(Records drawn from a dataset)
::::::::::

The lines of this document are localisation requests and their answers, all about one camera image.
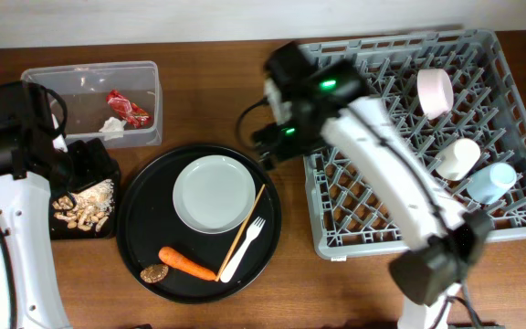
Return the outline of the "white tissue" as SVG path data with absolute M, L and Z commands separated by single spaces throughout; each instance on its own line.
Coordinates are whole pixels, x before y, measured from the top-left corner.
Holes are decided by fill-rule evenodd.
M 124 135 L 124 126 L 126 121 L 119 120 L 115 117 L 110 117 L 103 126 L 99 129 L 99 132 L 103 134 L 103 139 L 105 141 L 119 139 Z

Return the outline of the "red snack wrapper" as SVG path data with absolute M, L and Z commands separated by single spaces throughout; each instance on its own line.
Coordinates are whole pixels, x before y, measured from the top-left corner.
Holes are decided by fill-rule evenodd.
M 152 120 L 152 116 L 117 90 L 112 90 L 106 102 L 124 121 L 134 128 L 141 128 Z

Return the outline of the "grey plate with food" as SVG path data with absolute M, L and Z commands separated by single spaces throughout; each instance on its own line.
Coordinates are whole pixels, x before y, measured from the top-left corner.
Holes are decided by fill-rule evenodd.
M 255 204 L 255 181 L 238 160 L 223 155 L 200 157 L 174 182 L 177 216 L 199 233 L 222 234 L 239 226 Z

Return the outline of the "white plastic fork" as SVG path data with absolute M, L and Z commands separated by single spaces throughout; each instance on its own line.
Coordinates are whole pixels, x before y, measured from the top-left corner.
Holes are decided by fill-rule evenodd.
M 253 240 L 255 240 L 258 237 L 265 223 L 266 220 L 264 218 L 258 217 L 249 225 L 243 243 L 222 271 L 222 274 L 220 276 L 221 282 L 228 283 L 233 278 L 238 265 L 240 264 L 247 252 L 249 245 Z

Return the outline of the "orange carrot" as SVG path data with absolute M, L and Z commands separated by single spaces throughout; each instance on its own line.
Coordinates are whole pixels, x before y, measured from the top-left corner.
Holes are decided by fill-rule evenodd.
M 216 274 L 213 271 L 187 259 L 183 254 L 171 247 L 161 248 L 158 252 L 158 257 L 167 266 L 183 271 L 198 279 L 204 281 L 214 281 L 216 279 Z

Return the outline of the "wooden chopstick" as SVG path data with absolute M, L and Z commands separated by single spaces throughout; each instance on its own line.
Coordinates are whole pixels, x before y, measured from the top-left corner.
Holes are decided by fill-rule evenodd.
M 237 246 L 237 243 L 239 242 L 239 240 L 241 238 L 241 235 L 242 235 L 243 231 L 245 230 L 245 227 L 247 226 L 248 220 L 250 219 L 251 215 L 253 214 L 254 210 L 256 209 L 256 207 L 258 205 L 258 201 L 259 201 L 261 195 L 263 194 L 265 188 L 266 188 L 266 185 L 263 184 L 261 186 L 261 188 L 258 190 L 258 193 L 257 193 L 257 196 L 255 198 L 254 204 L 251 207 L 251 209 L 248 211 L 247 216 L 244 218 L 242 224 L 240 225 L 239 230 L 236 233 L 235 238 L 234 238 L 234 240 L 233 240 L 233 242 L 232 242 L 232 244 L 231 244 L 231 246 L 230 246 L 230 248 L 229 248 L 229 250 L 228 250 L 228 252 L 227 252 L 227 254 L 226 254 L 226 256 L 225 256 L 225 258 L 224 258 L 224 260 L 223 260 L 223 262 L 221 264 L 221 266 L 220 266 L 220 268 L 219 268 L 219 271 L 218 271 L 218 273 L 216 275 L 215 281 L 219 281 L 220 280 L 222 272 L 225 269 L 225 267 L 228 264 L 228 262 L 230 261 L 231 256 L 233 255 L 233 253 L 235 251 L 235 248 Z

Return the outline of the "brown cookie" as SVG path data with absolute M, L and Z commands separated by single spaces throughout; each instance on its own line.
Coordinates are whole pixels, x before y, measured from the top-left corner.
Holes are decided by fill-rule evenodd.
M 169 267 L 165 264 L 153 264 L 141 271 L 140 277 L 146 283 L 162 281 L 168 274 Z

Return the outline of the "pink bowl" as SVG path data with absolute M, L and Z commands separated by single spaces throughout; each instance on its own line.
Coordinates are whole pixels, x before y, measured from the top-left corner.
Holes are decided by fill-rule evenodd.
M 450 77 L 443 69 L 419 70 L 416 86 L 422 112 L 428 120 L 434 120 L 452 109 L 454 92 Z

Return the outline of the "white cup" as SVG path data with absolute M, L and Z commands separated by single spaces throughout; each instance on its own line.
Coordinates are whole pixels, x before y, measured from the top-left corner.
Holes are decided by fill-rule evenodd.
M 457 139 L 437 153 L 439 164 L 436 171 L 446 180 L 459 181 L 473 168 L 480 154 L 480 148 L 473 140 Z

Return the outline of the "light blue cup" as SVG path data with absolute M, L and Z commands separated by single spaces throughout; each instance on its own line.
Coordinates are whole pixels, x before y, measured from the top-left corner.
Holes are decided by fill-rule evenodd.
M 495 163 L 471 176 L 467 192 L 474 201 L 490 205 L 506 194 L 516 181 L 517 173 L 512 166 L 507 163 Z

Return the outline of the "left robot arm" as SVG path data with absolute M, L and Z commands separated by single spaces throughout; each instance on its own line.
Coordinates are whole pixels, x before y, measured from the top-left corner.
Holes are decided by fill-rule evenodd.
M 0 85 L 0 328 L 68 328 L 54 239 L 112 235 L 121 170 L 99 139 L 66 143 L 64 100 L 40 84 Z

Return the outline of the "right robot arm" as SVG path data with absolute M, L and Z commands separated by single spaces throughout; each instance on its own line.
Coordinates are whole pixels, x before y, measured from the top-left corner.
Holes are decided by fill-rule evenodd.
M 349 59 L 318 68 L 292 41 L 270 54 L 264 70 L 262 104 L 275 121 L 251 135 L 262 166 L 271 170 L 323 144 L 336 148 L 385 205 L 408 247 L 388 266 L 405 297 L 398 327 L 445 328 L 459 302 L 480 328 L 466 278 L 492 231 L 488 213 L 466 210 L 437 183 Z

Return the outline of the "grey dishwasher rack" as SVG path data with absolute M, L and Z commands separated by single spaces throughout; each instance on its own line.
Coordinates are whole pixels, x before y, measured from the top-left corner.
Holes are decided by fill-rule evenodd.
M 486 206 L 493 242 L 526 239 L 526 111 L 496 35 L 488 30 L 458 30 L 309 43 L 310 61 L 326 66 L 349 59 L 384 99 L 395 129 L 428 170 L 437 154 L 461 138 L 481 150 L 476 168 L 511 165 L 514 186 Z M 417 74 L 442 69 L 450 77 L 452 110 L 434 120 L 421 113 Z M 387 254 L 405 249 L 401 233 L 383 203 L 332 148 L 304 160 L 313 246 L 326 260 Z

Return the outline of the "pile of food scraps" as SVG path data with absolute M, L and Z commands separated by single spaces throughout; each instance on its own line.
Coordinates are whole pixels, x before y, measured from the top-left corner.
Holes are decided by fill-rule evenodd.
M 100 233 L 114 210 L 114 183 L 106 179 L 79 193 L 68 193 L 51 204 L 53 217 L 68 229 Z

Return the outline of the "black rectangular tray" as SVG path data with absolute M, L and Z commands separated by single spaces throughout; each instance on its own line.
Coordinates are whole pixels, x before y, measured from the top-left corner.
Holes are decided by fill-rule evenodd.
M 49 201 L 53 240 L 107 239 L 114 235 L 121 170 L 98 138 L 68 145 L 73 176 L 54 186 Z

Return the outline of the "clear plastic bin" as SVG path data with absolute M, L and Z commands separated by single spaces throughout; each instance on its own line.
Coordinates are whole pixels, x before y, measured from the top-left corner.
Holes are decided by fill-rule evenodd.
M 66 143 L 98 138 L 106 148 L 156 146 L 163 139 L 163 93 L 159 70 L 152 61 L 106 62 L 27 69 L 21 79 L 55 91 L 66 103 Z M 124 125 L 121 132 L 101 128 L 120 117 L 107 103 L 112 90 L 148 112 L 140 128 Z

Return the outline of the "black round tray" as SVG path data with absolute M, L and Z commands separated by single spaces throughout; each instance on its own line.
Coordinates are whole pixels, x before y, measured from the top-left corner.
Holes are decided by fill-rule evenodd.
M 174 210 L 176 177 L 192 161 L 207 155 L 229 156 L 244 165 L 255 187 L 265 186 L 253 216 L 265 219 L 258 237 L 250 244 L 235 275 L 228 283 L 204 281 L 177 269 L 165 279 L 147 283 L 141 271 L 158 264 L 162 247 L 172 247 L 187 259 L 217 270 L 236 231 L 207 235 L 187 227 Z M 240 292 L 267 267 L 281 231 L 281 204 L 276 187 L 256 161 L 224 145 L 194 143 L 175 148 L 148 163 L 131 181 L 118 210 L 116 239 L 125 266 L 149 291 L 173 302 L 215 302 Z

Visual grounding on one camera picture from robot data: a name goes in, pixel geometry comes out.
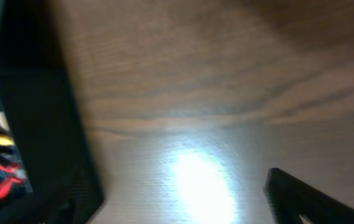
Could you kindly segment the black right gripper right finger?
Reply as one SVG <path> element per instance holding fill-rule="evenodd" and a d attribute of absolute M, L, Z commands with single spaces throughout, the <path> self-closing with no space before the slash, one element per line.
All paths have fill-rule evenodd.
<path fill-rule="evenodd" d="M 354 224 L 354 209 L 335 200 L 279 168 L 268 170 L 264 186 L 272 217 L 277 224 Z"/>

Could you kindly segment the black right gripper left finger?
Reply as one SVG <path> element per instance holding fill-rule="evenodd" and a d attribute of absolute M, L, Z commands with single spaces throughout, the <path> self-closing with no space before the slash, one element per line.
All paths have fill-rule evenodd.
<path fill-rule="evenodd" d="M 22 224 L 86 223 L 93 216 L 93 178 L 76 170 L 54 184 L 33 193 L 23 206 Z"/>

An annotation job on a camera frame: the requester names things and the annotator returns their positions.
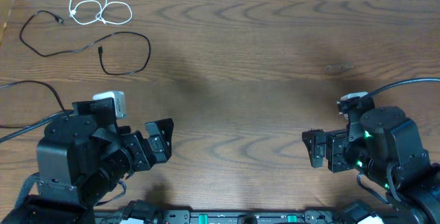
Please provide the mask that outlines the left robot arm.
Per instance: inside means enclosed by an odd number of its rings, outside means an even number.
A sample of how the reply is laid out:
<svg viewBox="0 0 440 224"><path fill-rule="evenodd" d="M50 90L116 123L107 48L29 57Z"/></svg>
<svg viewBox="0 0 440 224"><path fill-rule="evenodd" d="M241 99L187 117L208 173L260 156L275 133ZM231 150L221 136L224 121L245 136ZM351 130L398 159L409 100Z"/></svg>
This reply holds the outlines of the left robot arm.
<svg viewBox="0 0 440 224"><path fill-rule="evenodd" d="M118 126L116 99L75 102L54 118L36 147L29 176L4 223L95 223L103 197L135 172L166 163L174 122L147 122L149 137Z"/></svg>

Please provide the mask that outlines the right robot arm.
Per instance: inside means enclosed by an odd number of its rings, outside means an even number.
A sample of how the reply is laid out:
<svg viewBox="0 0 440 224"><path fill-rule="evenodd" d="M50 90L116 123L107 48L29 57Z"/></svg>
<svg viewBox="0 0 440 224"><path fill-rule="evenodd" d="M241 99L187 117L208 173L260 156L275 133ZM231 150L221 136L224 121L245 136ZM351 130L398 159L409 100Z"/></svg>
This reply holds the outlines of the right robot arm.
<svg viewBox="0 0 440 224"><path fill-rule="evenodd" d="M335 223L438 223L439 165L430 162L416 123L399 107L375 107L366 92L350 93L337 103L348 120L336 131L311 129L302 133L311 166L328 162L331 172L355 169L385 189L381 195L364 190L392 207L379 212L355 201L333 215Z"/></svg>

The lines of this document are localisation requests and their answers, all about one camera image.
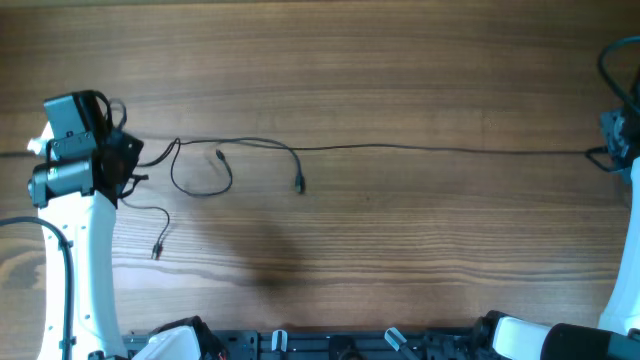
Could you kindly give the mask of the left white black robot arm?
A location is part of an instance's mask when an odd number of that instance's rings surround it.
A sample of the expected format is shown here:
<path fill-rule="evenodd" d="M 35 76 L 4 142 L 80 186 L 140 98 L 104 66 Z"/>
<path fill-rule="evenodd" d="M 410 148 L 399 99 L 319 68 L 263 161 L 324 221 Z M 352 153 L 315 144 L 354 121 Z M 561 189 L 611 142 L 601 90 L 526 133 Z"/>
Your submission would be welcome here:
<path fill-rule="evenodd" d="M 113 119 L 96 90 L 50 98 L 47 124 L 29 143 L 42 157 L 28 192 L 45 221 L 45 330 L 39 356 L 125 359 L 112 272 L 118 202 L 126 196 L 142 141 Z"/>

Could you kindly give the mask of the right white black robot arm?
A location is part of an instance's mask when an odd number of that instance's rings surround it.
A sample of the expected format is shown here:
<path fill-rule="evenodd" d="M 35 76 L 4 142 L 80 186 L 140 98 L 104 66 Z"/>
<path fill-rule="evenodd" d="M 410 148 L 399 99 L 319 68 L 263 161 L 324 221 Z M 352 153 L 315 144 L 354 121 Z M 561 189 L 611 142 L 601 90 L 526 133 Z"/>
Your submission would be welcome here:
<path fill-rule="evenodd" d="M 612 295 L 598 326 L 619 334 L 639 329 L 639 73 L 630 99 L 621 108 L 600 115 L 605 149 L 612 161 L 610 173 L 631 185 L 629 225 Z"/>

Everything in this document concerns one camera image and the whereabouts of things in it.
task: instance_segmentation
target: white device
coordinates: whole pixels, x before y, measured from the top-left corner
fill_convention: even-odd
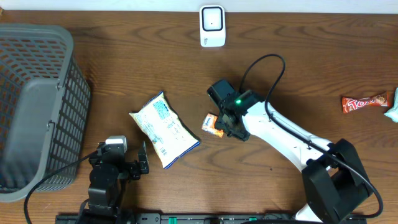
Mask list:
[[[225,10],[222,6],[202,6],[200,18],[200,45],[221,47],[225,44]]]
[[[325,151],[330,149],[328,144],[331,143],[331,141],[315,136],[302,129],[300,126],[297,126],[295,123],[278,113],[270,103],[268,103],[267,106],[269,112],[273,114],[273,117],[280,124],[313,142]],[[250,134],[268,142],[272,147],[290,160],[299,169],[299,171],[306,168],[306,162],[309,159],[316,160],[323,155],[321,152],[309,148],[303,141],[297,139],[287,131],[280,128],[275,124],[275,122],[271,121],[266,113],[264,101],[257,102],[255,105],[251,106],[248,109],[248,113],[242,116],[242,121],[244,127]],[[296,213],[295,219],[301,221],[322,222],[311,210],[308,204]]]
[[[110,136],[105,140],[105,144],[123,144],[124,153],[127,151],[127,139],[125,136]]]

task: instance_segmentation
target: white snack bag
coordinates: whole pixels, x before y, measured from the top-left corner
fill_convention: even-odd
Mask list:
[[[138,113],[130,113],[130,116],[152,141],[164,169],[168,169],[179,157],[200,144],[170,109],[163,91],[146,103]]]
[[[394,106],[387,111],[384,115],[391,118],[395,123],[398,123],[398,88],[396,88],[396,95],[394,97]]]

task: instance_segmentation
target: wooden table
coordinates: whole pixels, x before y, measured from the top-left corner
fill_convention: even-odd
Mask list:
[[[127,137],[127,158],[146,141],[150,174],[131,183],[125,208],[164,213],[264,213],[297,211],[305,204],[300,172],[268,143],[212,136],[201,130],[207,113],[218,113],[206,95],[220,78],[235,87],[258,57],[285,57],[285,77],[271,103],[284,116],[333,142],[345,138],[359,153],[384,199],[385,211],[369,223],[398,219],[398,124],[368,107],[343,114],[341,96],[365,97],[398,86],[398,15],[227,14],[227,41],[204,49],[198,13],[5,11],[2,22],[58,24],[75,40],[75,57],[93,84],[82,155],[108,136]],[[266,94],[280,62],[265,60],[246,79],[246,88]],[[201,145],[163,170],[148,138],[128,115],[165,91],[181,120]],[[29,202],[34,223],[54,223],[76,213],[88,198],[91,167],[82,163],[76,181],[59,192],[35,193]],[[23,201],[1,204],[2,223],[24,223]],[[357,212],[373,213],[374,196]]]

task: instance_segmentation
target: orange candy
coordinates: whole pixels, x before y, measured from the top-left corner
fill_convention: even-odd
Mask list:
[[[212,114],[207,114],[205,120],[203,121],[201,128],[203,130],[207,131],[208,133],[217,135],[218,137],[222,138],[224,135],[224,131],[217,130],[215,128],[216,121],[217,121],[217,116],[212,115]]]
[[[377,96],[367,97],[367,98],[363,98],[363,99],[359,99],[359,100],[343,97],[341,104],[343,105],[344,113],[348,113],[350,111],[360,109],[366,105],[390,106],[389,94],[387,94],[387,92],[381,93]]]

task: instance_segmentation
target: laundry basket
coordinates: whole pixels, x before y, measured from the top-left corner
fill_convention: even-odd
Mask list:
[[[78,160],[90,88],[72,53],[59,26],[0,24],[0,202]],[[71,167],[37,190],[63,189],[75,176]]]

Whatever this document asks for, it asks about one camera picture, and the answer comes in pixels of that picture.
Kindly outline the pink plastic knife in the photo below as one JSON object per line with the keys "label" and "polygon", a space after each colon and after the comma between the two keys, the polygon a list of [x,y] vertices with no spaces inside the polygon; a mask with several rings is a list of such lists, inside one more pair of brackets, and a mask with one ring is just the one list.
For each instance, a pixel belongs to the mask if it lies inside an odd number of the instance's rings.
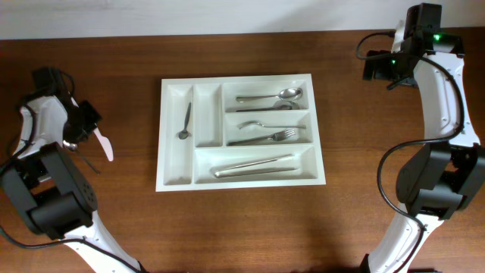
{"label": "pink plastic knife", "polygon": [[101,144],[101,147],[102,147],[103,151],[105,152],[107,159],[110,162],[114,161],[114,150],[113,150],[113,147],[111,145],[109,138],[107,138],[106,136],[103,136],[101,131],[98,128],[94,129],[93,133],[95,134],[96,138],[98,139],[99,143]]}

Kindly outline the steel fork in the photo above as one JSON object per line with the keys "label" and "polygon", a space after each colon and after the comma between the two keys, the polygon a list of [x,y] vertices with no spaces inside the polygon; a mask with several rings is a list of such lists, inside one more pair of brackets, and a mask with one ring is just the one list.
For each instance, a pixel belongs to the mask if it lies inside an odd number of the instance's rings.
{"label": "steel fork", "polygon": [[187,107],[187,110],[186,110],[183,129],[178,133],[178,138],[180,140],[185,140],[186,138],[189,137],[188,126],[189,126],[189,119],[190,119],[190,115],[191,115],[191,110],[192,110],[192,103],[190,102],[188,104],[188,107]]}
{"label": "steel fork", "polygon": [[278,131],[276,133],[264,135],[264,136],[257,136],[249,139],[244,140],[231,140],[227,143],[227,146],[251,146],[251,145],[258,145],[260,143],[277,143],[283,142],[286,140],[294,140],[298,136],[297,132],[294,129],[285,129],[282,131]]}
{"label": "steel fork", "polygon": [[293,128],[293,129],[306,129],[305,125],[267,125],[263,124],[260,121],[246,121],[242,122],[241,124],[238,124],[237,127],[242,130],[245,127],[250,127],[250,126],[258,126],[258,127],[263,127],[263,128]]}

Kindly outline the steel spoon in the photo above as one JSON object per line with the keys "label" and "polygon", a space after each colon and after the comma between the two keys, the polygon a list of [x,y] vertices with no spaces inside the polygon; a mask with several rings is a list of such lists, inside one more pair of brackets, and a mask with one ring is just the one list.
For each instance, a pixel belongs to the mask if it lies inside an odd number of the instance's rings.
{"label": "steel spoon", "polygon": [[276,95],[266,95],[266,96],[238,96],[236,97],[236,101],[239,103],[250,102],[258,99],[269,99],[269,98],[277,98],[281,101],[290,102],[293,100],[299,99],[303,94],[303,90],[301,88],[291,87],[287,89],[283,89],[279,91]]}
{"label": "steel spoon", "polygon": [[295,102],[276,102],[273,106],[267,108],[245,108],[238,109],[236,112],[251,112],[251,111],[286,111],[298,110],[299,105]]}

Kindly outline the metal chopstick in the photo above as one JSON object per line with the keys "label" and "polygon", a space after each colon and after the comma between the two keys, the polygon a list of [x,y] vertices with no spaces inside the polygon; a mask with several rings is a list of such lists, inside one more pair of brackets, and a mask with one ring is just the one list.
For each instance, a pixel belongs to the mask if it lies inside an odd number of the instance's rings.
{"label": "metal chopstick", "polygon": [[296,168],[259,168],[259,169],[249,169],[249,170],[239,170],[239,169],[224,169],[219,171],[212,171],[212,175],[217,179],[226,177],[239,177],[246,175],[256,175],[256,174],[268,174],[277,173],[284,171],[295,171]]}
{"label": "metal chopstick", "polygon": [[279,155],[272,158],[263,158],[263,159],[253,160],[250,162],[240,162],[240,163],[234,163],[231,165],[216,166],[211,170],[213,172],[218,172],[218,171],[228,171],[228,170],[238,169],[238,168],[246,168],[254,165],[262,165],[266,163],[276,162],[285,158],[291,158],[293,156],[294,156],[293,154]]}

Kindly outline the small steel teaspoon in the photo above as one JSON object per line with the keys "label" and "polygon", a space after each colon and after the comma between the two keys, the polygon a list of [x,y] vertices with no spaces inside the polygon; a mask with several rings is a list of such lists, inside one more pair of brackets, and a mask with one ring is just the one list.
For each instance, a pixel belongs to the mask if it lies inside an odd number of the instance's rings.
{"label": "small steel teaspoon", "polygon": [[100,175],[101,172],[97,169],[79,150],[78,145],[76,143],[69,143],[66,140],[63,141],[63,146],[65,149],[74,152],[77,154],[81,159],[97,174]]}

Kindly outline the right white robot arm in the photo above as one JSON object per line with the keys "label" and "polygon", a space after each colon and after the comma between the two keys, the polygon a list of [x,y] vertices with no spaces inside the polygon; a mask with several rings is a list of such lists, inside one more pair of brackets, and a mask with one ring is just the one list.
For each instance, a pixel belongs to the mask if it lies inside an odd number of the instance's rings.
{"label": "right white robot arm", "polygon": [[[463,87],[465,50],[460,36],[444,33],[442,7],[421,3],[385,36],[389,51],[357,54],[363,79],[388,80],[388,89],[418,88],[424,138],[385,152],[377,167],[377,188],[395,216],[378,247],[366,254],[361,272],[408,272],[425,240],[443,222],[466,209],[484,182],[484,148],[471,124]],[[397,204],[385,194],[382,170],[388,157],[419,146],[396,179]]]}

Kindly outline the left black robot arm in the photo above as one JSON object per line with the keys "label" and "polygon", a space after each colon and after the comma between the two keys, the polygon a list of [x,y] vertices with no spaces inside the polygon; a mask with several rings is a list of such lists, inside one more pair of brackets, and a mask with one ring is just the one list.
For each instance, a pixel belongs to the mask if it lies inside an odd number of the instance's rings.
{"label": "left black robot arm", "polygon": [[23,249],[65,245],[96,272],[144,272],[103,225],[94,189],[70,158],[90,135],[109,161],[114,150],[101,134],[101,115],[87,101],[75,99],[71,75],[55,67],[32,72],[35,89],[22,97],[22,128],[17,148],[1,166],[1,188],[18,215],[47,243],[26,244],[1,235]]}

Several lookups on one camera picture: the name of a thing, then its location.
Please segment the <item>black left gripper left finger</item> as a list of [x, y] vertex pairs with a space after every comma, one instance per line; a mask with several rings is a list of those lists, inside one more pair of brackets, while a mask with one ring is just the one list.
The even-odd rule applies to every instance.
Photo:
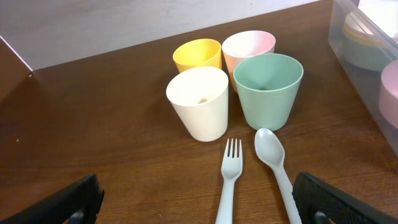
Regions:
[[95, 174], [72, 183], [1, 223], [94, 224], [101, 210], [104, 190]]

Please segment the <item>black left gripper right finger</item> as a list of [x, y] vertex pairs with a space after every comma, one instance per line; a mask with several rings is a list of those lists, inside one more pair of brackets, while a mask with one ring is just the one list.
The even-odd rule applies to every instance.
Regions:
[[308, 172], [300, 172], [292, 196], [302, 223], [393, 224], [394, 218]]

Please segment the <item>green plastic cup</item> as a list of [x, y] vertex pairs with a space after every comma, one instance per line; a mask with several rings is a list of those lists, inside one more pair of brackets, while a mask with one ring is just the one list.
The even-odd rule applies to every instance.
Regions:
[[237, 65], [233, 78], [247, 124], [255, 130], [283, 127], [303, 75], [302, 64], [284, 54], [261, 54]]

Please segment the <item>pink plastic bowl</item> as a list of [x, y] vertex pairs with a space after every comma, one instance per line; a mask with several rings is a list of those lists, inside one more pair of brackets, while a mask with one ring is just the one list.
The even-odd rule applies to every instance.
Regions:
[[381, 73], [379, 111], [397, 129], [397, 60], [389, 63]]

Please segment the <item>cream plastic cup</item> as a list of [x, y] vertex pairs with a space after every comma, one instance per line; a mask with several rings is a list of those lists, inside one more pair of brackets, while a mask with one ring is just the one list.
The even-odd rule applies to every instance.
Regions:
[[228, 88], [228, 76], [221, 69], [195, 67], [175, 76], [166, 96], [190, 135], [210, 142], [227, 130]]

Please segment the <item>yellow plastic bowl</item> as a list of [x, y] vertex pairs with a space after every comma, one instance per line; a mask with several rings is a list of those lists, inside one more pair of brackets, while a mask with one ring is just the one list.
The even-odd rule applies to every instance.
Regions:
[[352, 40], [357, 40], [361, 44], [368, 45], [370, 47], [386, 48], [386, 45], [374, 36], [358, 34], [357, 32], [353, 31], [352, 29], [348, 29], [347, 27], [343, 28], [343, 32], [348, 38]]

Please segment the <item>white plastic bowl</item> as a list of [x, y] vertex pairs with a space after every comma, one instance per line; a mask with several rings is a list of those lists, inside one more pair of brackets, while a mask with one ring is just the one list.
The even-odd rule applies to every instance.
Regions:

::::::::::

DIRECTIONS FOR THIS TASK
Search the entries above for the word "gripper" and count the lines that hold it. Reply with only that number.

EXERCISE RESPONSE
4